■ **DATA SECTION**

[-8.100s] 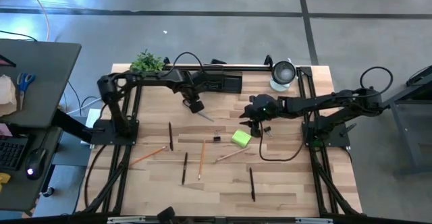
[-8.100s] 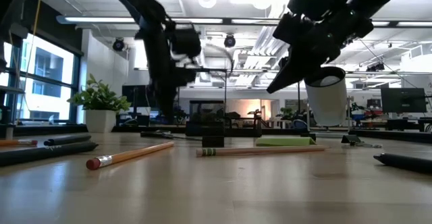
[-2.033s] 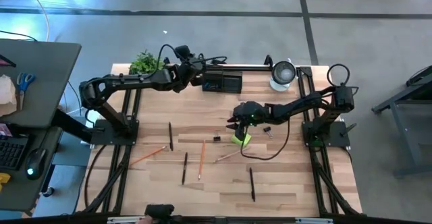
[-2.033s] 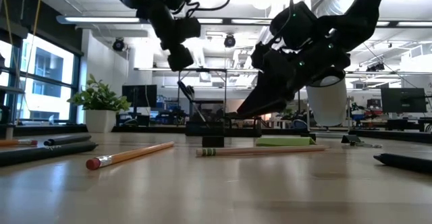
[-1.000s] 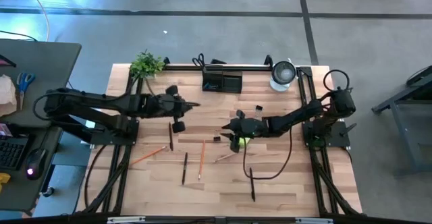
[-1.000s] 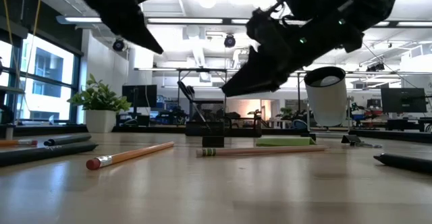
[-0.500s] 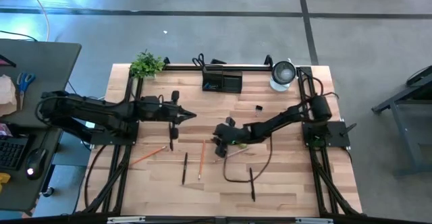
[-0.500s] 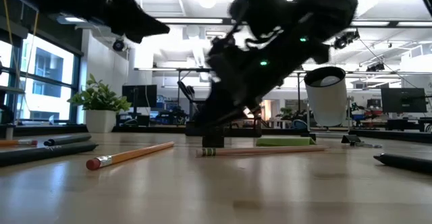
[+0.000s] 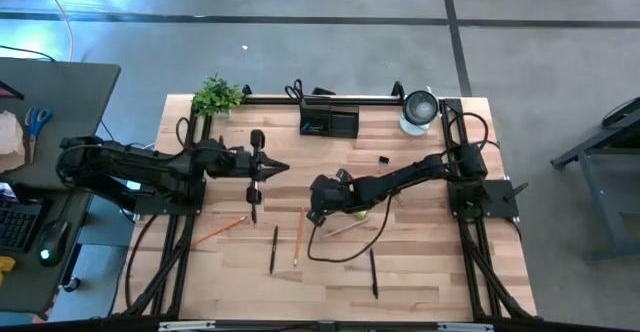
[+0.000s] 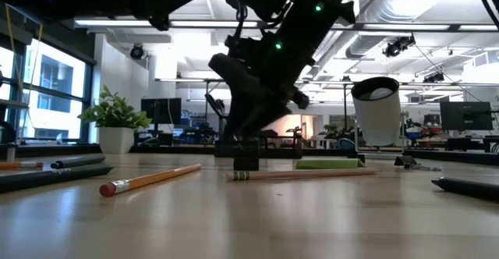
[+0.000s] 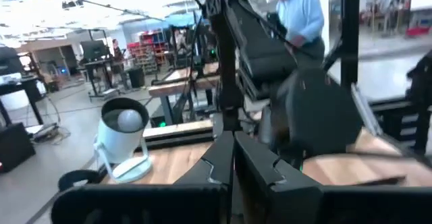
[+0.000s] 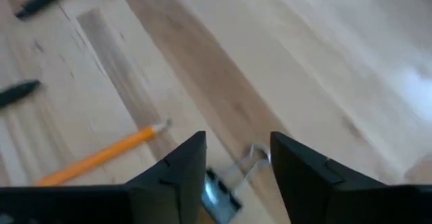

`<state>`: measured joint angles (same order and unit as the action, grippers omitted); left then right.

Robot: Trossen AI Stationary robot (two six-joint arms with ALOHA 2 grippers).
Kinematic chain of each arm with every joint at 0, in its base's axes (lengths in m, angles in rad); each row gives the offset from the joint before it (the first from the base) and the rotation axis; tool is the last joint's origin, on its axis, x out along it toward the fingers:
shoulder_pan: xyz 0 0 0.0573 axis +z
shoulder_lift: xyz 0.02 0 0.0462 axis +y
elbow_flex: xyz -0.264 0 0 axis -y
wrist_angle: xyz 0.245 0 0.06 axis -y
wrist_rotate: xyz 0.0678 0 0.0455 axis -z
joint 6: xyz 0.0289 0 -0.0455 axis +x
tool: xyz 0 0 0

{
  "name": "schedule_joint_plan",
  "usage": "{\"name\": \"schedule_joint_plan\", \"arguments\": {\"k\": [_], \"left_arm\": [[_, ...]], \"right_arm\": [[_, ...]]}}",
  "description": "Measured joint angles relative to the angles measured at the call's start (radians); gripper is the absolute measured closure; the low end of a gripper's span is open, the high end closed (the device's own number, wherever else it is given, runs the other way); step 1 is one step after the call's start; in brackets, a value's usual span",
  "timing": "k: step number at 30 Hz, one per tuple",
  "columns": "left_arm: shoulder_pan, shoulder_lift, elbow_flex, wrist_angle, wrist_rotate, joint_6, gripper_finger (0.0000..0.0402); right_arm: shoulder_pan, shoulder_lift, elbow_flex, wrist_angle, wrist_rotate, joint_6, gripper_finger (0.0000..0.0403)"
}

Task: Pick and place office supplies into organizer
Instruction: Put the black binder clip into the black desk organizer

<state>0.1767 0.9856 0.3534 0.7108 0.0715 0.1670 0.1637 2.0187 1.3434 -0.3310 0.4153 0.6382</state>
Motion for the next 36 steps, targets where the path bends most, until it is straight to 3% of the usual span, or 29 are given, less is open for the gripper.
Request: {"name": "schedule_joint_plan", "arguments": {"k": [4,8,10,18,29,36], "left_arm": [[0.000,-0.003,0.000,-0.017,0.010,-0.038,0.0400],[-0.003,-0.003,0.000,-0.106,0.110,-0.066,0.0397],[-0.020,-0.002,-0.018,-0.123,0.151,-0.078,0.0396],[-0.092,-0.002,-0.067,-0.074,0.146,-0.043,0.0399],[-0.092,-0.143,-0.064,-0.096,0.180,-0.018,0.0396],[-0.092,-0.207,-0.072,-0.117,0.188,-0.098,0.0401]], "right_arm": [[0.002,0.001,0.000,-0.030,-0.051,0.118,0.0200],[0.004,0.004,-0.001,-0.028,-0.101,0.247,0.0176],[0.016,0.009,-0.001,-0.027,-0.085,0.316,0.0172],[0.049,0.031,-0.002,-0.054,-0.011,0.529,0.0171],[0.035,0.096,0.001,-0.037,0.099,0.454,0.0171],[0.022,0.128,0.005,-0.044,0.097,0.504,0.0171]]}}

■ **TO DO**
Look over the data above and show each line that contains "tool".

■ **RESULT BELOW**
Kinematic chain of each arm with every joint at 0, in its base's axes (lengths in m, angles in rad); each row gives the offset from the joint before it (the first from the base) and the rotation axis; tool is the last joint's origin, on its axis, x out along it toward the fingers:
tool: xyz 0 0 0

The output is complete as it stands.